## [The task]
Leave out the pictures, and copy exactly the lines from the line with "bag strap, each" through the last line of the data below.

*** Opening Study material ***

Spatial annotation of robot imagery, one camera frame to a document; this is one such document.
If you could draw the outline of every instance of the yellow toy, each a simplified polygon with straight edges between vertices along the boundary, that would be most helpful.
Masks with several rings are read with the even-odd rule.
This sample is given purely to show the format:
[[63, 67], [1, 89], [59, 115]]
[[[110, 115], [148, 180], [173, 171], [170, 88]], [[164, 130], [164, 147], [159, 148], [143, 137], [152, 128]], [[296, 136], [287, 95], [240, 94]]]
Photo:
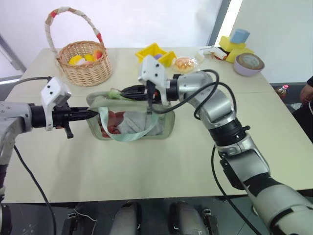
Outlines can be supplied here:
[[246, 52], [254, 54], [254, 51], [252, 51], [248, 48], [243, 48], [243, 49], [235, 48], [235, 49], [231, 50], [230, 54], [226, 58], [226, 61], [234, 63], [237, 55], [241, 55], [241, 54], [246, 53]]
[[95, 51], [93, 52], [93, 57], [94, 57], [94, 60], [95, 60], [95, 61], [98, 60], [98, 59], [100, 59], [100, 58], [102, 57], [102, 51], [100, 51], [100, 50], [95, 50]]
[[94, 61], [94, 56], [93, 55], [91, 55], [91, 54], [86, 54], [86, 55], [84, 55], [84, 58], [85, 58], [85, 60], [87, 60], [87, 61]]
[[83, 57], [81, 55], [75, 55], [69, 60], [70, 65], [76, 65]]
[[220, 46], [225, 51], [232, 51], [235, 48], [243, 49], [246, 47], [245, 43], [231, 43], [229, 37], [222, 36], [220, 40]]
[[146, 48], [136, 53], [136, 56], [138, 57], [140, 63], [143, 61], [143, 58], [145, 58], [147, 55], [152, 55], [166, 67], [171, 66], [172, 60], [176, 58], [176, 55], [173, 51], [166, 52], [162, 50], [157, 43], [153, 43], [150, 46], [147, 46]]

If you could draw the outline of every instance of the orange bottle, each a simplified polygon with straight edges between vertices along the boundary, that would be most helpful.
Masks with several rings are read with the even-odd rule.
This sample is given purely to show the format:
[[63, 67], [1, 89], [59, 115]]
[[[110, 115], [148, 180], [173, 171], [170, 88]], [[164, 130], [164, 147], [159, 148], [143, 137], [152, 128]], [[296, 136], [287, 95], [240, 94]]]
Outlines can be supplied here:
[[280, 97], [281, 99], [286, 98], [287, 88], [288, 88], [288, 87], [289, 87], [288, 85], [284, 85], [284, 86], [282, 86], [282, 87], [277, 87], [277, 88], [275, 89], [276, 93], [279, 95], [279, 97]]

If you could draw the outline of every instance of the black cable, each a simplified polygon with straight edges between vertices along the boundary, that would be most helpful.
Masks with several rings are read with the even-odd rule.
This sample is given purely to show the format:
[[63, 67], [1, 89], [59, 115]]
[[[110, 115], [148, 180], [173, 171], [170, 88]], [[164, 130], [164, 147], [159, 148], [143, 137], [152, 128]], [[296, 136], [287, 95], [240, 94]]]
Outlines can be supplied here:
[[174, 105], [168, 109], [164, 109], [164, 110], [158, 110], [155, 109], [152, 105], [153, 101], [152, 99], [149, 97], [150, 95], [153, 95], [154, 93], [154, 87], [151, 87], [148, 83], [147, 83], [147, 93], [148, 93], [148, 105], [149, 108], [152, 112], [156, 113], [156, 114], [165, 114], [168, 113], [170, 111], [173, 111], [176, 108], [179, 108], [181, 105], [187, 103], [189, 100], [191, 100], [192, 98], [194, 98], [197, 94], [199, 94], [200, 92], [202, 92], [204, 89], [208, 88], [209, 86], [213, 86], [215, 85], [215, 82], [206, 84], [205, 86], [199, 88], [198, 90], [196, 90], [192, 95], [190, 95], [189, 97], [187, 97], [186, 99], [184, 99], [182, 102], [178, 103], [177, 105]]
[[50, 81], [51, 77], [30, 77], [30, 78], [26, 78], [26, 79], [22, 79], [20, 81], [17, 81], [14, 83], [14, 86], [21, 84], [23, 82], [28, 82], [28, 81], [34, 81], [34, 80], [48, 80]]
[[226, 198], [226, 200], [229, 202], [229, 204], [232, 206], [232, 208], [237, 212], [237, 214], [243, 219], [243, 221], [254, 231], [257, 235], [262, 235], [251, 223], [250, 221], [241, 213], [241, 211], [236, 207], [236, 205], [231, 201], [229, 196], [226, 194], [226, 192], [223, 190], [222, 186], [220, 185], [219, 180], [217, 179], [215, 169], [214, 169], [214, 153], [215, 153], [215, 146], [213, 146], [212, 149], [212, 155], [211, 155], [211, 167], [212, 167], [212, 173], [214, 180], [219, 187], [220, 191], [222, 192], [223, 196]]
[[41, 195], [43, 196], [44, 200], [45, 200], [45, 204], [47, 205], [47, 207], [49, 208], [50, 210], [50, 213], [51, 213], [51, 217], [52, 217], [52, 222], [53, 222], [53, 235], [56, 235], [57, 234], [57, 224], [56, 224], [56, 221], [55, 221], [55, 215], [54, 215], [54, 212], [52, 210], [52, 207], [47, 199], [47, 197], [45, 196], [45, 193], [43, 191], [43, 189], [40, 187], [39, 183], [37, 182], [33, 172], [31, 172], [31, 170], [28, 168], [28, 166], [26, 165], [26, 163], [24, 162], [18, 148], [16, 146], [14, 146], [14, 150], [16, 152], [16, 154], [18, 155], [22, 165], [24, 166], [24, 168], [26, 169], [26, 171], [29, 173], [30, 177], [32, 178], [32, 180], [34, 181], [35, 185], [37, 186], [38, 190], [40, 191]]
[[200, 117], [198, 116], [198, 112], [199, 112], [200, 108], [205, 104], [205, 102], [207, 102], [209, 100], [209, 98], [212, 97], [212, 95], [216, 91], [217, 86], [219, 85], [219, 81], [220, 81], [220, 76], [216, 71], [214, 71], [214, 70], [202, 70], [202, 71], [213, 73], [216, 77], [216, 81], [215, 81], [215, 84], [214, 84], [214, 87], [213, 87], [211, 93], [197, 106], [197, 108], [194, 111], [194, 117], [195, 117], [195, 119], [198, 119], [198, 120], [200, 120]]

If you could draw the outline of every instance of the basket handle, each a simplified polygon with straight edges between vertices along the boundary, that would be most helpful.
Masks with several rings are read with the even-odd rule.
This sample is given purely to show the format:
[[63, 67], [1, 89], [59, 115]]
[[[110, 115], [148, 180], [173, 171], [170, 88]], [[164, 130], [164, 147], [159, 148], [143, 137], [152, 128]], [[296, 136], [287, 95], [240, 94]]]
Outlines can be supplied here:
[[103, 41], [102, 41], [102, 37], [101, 37], [101, 33], [99, 32], [98, 29], [95, 28], [95, 26], [93, 25], [93, 23], [91, 22], [91, 20], [82, 12], [79, 10], [75, 10], [73, 8], [70, 7], [60, 7], [58, 9], [53, 10], [47, 17], [46, 21], [45, 21], [45, 34], [49, 43], [49, 46], [52, 50], [52, 52], [54, 53], [55, 58], [59, 58], [59, 54], [54, 46], [52, 37], [51, 37], [51, 33], [50, 33], [50, 26], [52, 25], [53, 19], [56, 15], [59, 15], [62, 12], [66, 12], [69, 11], [73, 14], [76, 14], [78, 16], [83, 17], [87, 23], [92, 27], [92, 30], [94, 32], [94, 34], [96, 35], [96, 37], [98, 38], [101, 46], [105, 49]]

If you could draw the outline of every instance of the bag strap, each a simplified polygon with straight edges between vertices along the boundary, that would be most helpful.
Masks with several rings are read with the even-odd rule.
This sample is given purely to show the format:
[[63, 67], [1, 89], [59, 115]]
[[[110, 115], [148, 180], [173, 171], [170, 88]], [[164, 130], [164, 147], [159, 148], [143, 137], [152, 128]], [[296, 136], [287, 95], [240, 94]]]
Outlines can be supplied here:
[[63, 12], [71, 12], [73, 14], [76, 14], [78, 16], [81, 16], [83, 17], [87, 23], [92, 27], [92, 30], [94, 32], [94, 34], [96, 35], [96, 37], [98, 38], [101, 46], [104, 48], [104, 50], [106, 49], [104, 47], [104, 44], [103, 44], [103, 41], [102, 41], [102, 37], [101, 37], [101, 33], [99, 32], [98, 29], [96, 29], [96, 27], [93, 25], [93, 23], [91, 22], [91, 20], [85, 15], [84, 12], [82, 11], [79, 11], [79, 10], [75, 10], [73, 8], [70, 8], [70, 7], [60, 7], [58, 9], [55, 9], [53, 10], [47, 17], [46, 21], [45, 21], [45, 34], [46, 34], [46, 37], [47, 37], [47, 40], [48, 40], [48, 43], [49, 43], [49, 46], [52, 50], [52, 52], [54, 53], [54, 56], [55, 58], [59, 58], [59, 54], [54, 46], [54, 43], [53, 43], [53, 40], [52, 40], [52, 37], [51, 37], [51, 33], [50, 33], [50, 26], [52, 25], [52, 22], [53, 22], [53, 19], [56, 15], [59, 15], [60, 13], [63, 13]]
[[158, 120], [158, 115], [152, 114], [149, 127], [142, 132], [133, 133], [133, 134], [111, 134], [108, 131], [109, 109], [107, 107], [99, 107], [98, 111], [99, 111], [100, 120], [101, 120], [103, 129], [113, 140], [121, 141], [121, 142], [135, 141], [143, 137], [144, 135], [148, 134], [156, 126], [157, 120]]

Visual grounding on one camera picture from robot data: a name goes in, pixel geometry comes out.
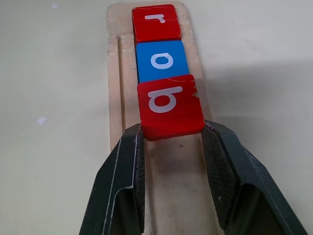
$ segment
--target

*** Closing Study material ***

## [Answer box]
If you could draw the outline of every instance of the bag strap, each a simplified polygon with straight edges between vertices along the boundary, that would be most helpful.
Masks with several rings are read with the even-odd rule.
This sample is given purely to show the format:
[[63, 67], [1, 89], [59, 115]]
[[[110, 115], [148, 180], [173, 171], [170, 88]], [[164, 130], [164, 147], [159, 148], [143, 137], [152, 128]], [[296, 136], [287, 95], [240, 94]]]
Outlines can be supplied here:
[[63, 12], [71, 12], [73, 14], [76, 14], [78, 16], [81, 16], [83, 17], [87, 23], [92, 27], [92, 30], [94, 32], [94, 34], [96, 35], [96, 37], [98, 38], [101, 46], [104, 48], [104, 50], [106, 49], [104, 47], [104, 44], [103, 44], [103, 41], [102, 41], [102, 37], [101, 37], [101, 33], [99, 32], [98, 29], [96, 29], [96, 27], [93, 25], [93, 23], [91, 22], [91, 20], [85, 15], [84, 12], [82, 11], [79, 11], [79, 10], [75, 10], [73, 8], [70, 8], [70, 7], [60, 7], [58, 9], [55, 9], [53, 10], [47, 17], [46, 21], [45, 21], [45, 34], [46, 34], [46, 37], [47, 37], [47, 40], [48, 40], [48, 43], [49, 43], [49, 46], [52, 50], [52, 52], [54, 53], [54, 56], [55, 58], [59, 58], [59, 54], [54, 46], [54, 43], [53, 43], [53, 40], [52, 40], [52, 37], [51, 37], [51, 33], [50, 33], [50, 26], [52, 25], [52, 22], [53, 22], [53, 19], [56, 15], [59, 15], [60, 13], [63, 13]]
[[158, 120], [158, 115], [152, 114], [149, 127], [142, 132], [133, 133], [133, 134], [111, 134], [108, 131], [109, 109], [107, 107], [99, 107], [98, 111], [99, 111], [100, 120], [101, 120], [103, 129], [113, 140], [121, 141], [121, 142], [135, 141], [143, 137], [144, 135], [148, 134], [156, 126], [157, 120]]

Visual grounding on one camera picture from robot data: a name goes in, pixel geometry comes out.
$ segment
--target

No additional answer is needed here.